A series of cases in this circuit have established that liability for damages for the failure to supply the same, *302 must be limited "to damages for those consequences occurring after notice to defendant of libellant's need of care and of his inability to procure it because of indigence." Graham v. Alcoa S. S. Co., 201 F.2d 423 [3rd Cir., 1953]. See also: Sims v. United States of America War Shipping Administration, 186 F.2d 972 [3rd Cir., 1951]; O'Neill v. United States, 157 F. Supp. 193 [E.D.Pa., 1951].
Similarly, the vessel owner may not be charged with wrongful failure to tender or make available special medical care until the need therefor shall have been made reasonably apparent. Neville v. American Barge Line Co., 276 F.2d 117, [3rd Cir., 1950].
It appears that plaintiff's counsel also recognized this principle. At argument before Judge Gourley on a motion to dismiss Civil Action No. 70-394, held May 12, 1970 [Tr. pp. 17, 18], the following appears:
"The Court: I am saying up to the date that you filed your complaint you couldn't have any basis for damages for failure to provide maintenance and cure if you never asked and the defendant didn't know.

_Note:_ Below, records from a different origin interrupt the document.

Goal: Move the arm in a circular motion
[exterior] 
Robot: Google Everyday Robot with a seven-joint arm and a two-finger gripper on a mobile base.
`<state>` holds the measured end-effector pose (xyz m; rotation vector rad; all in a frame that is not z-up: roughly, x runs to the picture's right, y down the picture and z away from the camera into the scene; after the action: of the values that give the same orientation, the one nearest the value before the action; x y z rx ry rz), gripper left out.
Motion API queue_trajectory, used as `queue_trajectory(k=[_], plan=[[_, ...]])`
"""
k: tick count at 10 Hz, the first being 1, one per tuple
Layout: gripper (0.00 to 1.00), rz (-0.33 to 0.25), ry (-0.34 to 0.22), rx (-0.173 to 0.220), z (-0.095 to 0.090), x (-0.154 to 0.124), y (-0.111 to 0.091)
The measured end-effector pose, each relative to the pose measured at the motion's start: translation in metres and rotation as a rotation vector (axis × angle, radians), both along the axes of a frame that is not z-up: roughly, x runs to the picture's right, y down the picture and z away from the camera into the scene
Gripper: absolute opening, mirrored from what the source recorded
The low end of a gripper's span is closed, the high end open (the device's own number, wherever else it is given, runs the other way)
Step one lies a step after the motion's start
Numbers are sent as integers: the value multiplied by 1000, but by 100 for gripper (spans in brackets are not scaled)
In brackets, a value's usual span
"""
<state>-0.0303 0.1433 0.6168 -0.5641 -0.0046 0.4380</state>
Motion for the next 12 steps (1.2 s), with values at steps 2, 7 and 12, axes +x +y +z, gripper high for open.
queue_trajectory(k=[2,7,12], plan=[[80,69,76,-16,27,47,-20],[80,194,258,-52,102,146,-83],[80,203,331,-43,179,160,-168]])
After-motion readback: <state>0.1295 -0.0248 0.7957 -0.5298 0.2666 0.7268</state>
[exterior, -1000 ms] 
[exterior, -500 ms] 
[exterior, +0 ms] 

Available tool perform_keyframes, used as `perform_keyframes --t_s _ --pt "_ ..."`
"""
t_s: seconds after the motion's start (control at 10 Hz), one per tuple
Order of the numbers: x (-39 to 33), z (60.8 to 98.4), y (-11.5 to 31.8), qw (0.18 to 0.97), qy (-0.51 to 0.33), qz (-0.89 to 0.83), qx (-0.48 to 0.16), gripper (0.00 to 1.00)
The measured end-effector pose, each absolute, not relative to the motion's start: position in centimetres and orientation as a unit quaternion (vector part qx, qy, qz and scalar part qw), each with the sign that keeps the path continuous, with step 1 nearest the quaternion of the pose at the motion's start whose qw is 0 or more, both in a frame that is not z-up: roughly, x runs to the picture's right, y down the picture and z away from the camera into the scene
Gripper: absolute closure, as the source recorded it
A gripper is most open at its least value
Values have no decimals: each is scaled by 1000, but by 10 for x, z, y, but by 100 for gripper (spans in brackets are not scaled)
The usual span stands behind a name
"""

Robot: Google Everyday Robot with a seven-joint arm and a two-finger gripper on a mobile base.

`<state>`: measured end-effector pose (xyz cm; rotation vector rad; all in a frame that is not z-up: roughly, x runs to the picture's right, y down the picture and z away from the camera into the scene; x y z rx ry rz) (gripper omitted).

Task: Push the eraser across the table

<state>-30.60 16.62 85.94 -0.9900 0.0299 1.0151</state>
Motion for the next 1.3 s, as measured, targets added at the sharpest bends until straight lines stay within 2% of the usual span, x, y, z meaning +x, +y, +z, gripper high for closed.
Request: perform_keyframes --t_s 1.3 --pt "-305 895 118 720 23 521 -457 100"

Mr. Schlesinger: That is true, your Honor. There wouldn't be any claim for damages prior to the time that they had knowledge of the fact that she needed maintenance and cure."
On the bases of these cases and the evidentiary material in support of defendant's motion to dismiss, we hold that the counts for damages for failure to furnish maintenance and cure as pleaded in Civil Action No. 69-1225 and Civil Action No. 70-394 must fail.
IV. The Maintenance and Cure Claims.
Civil Action No. 69-1225 and Civil Action No. 70-394).
In the claim for maintenance and cure pleaded in both actions a different rule must apply. We do not believe that a statute of limitations or laches defense can be applied as a matter of summary judgment:
"It would serve no useful purpose to attempt to rationalize from the plethora of cases in order to define the legal concept of maintenance and cure, except to state that each case is predicated upon its own peculiar factual circumstances...." Neff v. Dravo Corporation, 407 F.2d 228, 235 [3rd Cir., 1969].
The right arises from the fact that the seaman, while in the service of the ship, became disabled through no fault of his own. Aguilar v. Standard Oil Co., 318 U.S. 724, 63 S. Ct. 930, 87 L. Ed. 1107 . It makes no difference that the disability was completely unrelated to the seaman's employment on the ship. Farrell v. United States, 336 U.S. 511, 69 S. Ct. 707, 93 L. Ed. 850 . The obligation to provide maintenance and cure continues until maximum medical recovery has in fact been achieved. Vaughan v. Atkinson, 369 U.S. 527, 82 S. Ct. 997, 8 L. Ed. 2d 88 .
The obligation to furnish maintenance and cure continues, once it has attached, until the seaman has obtained the utmost cure possible, unless he wilfully refuses the medical aid which would benefit him. Sobosle v. United States Steel Corp., 359 F.2d 7 [3rd Cir., 1966]. The duty to provide maintenance and cure does not stop with libellant's separation from employment. Murphy v. American Barge Line, 169 F.2d 61 [3rd Cir., 1948]; Brown v. Dravo Corp., 258 F.2d 704 [3rd Cir., 1968]. The obligation is a continuous one, and each day's claim may be sued on individually. While a bar of six years prior to the institution of suit may be applied by analogy to the contract limitation, this would not necessarily bar recovery for later time if delay in bringing the suit did not, itself, constitute laches. Loverich v. Warner Co., 118 F.2d 690, 693 [3rd Cir., 1941].
The evidentiary record produced in support of the motion does show extensive medical treatments sought over a *303 period of years by plaintiff with periods of absence from work because of plaintiff's physical condition. We cannot say that there is no disputed issue of fact with respect to plaintiff's claim for maintenance and cure in both actions, and in this respect defendant's motion for summary judgment must be denied and the matters raised be considered at a trial on the merits.